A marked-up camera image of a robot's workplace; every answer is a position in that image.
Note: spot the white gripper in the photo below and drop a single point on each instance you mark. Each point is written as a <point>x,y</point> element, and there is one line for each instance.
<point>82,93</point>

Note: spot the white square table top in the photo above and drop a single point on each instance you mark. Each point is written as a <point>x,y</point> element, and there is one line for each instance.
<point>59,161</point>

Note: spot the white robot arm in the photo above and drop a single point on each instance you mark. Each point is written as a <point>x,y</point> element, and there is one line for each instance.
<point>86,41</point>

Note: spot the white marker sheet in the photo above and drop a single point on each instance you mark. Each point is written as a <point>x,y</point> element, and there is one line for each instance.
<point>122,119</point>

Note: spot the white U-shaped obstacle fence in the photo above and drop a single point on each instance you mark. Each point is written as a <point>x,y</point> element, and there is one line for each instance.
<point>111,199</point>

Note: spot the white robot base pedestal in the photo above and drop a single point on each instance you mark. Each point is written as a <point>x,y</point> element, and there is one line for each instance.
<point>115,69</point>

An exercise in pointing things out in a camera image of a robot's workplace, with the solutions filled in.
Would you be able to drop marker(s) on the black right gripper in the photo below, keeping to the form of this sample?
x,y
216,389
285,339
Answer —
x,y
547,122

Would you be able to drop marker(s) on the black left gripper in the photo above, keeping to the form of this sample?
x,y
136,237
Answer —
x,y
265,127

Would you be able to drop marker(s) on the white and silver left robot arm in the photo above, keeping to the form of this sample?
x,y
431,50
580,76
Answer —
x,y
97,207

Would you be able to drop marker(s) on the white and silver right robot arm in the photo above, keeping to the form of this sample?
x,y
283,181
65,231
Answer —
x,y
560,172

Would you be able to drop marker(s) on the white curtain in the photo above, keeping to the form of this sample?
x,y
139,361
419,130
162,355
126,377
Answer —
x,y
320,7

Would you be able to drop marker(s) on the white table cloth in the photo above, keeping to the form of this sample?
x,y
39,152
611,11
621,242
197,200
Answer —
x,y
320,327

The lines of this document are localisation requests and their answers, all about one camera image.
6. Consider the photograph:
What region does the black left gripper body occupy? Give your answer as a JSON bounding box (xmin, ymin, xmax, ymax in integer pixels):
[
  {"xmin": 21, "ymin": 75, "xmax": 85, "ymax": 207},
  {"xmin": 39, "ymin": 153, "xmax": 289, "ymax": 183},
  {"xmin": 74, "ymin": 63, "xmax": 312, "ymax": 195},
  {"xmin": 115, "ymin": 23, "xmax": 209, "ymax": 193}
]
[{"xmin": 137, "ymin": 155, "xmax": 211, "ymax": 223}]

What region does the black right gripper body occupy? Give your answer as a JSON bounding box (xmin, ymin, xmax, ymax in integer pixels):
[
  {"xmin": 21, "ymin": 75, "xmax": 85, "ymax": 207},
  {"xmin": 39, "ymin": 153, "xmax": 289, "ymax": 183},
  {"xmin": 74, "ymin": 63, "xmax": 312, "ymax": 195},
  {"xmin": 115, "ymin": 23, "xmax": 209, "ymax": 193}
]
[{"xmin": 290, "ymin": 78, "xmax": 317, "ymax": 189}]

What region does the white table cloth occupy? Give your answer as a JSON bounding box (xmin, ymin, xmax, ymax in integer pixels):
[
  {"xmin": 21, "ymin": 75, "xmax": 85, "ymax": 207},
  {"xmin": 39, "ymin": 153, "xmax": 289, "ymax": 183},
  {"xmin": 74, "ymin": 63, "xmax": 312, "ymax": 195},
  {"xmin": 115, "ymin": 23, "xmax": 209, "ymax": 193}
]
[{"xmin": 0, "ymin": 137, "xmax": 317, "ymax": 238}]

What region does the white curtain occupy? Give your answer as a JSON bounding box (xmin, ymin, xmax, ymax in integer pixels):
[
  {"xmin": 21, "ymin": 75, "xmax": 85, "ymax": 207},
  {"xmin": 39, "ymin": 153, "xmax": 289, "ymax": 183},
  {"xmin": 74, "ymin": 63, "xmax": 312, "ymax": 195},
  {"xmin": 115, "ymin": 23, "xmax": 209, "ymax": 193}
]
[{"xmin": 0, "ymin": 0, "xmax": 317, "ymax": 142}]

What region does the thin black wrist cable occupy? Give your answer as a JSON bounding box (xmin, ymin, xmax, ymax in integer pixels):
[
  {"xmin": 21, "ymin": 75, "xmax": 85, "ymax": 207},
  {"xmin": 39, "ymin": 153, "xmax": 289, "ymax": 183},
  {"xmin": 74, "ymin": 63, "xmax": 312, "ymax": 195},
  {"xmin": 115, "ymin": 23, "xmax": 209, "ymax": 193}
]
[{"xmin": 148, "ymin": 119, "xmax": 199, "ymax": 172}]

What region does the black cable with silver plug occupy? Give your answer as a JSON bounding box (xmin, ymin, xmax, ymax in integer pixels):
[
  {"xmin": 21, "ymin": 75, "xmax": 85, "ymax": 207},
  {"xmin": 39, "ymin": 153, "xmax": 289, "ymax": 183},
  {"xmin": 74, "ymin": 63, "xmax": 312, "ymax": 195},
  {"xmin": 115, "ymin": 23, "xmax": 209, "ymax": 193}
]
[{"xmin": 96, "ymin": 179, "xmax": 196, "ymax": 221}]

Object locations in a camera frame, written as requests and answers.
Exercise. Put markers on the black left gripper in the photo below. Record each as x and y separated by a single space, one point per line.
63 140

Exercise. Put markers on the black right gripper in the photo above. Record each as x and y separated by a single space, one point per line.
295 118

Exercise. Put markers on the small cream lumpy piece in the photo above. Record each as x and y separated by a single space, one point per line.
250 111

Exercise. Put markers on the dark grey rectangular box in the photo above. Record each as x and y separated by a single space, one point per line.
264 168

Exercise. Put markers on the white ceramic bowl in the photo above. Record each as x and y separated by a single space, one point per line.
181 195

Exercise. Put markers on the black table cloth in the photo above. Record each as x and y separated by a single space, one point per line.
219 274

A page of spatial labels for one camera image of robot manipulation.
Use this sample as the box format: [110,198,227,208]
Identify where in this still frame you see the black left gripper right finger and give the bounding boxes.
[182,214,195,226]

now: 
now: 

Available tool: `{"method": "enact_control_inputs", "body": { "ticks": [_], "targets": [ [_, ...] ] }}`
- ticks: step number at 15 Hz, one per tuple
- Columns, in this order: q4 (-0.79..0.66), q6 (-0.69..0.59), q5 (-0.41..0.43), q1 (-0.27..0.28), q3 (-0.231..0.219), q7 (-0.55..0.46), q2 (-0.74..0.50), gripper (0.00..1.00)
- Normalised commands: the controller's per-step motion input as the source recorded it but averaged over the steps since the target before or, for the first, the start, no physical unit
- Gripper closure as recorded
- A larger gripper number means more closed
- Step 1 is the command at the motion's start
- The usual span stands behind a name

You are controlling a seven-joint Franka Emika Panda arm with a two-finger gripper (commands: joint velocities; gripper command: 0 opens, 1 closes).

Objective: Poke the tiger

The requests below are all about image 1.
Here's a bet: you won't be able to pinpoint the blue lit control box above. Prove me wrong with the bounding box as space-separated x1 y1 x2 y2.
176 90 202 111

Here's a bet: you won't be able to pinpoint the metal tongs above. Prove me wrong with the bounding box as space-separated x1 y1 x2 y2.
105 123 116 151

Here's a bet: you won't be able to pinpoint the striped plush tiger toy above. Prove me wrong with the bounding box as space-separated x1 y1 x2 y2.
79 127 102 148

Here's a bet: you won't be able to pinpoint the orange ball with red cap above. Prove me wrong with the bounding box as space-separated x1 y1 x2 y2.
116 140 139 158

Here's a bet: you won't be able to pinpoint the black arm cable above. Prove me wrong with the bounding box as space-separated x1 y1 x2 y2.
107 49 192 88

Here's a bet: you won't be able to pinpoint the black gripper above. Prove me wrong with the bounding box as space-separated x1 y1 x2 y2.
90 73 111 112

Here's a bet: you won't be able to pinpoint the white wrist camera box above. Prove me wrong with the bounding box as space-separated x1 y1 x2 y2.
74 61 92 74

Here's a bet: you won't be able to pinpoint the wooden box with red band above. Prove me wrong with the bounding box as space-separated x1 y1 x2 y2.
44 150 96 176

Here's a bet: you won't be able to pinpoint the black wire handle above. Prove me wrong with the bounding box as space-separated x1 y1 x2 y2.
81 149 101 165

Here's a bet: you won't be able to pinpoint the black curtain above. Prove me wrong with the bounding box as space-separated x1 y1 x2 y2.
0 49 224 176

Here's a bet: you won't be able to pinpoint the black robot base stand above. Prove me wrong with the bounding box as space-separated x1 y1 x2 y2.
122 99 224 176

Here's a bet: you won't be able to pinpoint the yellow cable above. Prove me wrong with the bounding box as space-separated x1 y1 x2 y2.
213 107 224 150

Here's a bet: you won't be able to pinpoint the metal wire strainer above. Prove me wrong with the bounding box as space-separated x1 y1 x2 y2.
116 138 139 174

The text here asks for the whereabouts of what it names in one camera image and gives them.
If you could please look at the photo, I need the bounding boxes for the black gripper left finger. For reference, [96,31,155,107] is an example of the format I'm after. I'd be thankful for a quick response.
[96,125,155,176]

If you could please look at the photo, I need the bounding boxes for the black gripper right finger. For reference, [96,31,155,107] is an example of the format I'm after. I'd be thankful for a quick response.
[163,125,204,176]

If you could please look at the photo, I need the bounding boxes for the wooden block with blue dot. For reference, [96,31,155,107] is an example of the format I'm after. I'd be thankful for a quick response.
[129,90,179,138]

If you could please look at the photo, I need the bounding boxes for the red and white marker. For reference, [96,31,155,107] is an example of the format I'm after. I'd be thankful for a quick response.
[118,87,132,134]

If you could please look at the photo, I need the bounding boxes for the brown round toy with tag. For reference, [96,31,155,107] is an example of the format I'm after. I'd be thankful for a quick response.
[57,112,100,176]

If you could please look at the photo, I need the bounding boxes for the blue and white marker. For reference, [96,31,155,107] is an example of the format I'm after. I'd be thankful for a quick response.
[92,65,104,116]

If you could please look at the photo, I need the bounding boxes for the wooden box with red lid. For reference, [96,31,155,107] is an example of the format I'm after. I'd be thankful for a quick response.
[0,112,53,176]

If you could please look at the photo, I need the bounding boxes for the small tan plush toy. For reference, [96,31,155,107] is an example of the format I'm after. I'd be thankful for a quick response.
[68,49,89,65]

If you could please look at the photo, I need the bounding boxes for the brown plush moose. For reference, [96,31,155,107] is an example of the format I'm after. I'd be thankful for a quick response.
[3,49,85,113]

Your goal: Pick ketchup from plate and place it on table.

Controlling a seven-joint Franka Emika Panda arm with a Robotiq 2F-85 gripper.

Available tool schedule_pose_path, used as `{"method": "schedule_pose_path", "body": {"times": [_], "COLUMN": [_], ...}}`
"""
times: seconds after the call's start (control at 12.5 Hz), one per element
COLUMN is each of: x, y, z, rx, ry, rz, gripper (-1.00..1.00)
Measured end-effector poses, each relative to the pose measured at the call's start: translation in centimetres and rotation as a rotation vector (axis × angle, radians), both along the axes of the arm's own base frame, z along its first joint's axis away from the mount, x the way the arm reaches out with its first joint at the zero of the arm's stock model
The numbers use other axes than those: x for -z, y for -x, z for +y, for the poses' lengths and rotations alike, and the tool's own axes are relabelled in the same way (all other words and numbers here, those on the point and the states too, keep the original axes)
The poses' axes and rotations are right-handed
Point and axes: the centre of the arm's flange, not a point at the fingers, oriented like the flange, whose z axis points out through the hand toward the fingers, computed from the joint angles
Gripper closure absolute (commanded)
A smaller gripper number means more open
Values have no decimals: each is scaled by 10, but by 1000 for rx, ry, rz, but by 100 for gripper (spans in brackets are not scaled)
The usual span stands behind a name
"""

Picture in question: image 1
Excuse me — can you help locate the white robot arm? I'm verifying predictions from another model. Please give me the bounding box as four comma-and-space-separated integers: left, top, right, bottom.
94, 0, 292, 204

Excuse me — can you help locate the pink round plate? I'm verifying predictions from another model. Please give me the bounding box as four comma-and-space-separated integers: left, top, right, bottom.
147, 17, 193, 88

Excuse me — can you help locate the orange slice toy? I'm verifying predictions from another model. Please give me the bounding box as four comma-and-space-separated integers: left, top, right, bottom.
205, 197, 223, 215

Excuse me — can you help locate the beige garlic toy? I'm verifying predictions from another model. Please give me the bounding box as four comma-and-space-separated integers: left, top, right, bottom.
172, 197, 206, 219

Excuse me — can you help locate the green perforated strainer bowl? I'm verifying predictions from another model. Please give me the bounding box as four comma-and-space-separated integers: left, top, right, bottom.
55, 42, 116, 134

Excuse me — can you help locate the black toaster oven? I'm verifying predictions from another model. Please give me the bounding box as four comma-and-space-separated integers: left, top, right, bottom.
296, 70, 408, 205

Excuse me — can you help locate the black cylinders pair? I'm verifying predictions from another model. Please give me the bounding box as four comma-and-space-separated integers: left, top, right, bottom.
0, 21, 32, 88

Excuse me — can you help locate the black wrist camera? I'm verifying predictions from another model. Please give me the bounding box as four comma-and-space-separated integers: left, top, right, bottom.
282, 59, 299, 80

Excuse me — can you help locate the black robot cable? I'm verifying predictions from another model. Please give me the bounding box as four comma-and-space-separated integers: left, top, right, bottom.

- - -

* **Task description**: Could you transcribe the entries above word for word, from the line with "Object locations in" down to the line with "Use this sample", keeping both?

* **Answer box**:
Object locations in a camera frame, written as requests and answers.
Exercise. Put markers on the black left gripper in the photo below. Record each as x and y separated by a single space, one point per line.
63 140

Exercise. Put markers on the black right gripper in the photo above. Record each as x and y separated by a single space, one point per line.
295 118

Exercise. Put markers on the small cream lumpy piece in the photo above. Record each as x and y separated by a single space, one point per line.
250 111

Exercise. Put markers on the dark grey rectangular box in the photo above. Record each as x and y separated by a single space, one point per line.
264 168

Exercise. Put markers on the white ceramic bowl in the photo above. Record each as x and y separated by a single space, one point per line.
181 195

Exercise. Put markers on the black table cloth in the photo above. Record each as x and y separated by a single space, one point per line.
219 274

A page of spatial labels for one camera image of robot manipulation.
Use this sample as the box format: [110,198,227,208]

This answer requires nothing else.